_Records for this task_
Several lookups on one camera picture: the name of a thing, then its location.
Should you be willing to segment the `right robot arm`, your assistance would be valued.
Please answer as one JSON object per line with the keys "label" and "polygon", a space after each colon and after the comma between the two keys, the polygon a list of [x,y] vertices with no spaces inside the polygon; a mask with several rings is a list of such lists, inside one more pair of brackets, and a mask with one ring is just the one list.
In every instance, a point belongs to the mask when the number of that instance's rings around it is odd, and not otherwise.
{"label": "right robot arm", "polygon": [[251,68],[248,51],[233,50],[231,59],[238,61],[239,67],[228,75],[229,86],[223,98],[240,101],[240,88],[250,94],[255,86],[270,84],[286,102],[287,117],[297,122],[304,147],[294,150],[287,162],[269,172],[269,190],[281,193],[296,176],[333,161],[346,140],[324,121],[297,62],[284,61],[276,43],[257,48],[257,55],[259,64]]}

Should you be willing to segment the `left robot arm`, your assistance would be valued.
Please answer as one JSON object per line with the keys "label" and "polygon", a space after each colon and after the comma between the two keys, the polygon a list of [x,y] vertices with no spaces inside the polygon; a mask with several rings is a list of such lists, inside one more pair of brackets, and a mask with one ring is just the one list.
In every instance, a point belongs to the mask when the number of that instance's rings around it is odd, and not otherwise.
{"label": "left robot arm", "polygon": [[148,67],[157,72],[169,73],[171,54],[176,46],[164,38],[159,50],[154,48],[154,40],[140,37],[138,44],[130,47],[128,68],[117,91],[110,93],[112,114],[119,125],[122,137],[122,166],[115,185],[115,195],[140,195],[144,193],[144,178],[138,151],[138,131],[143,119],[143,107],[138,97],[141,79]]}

_Assignment_
Whenever a line of the entries contains the string "Should", copy that line.

_Result for this exercise_
Should you be willing to segment the `right robot arm`, your assistance would be valued.
Should you be willing to segment the `left robot arm`, your assistance would be valued.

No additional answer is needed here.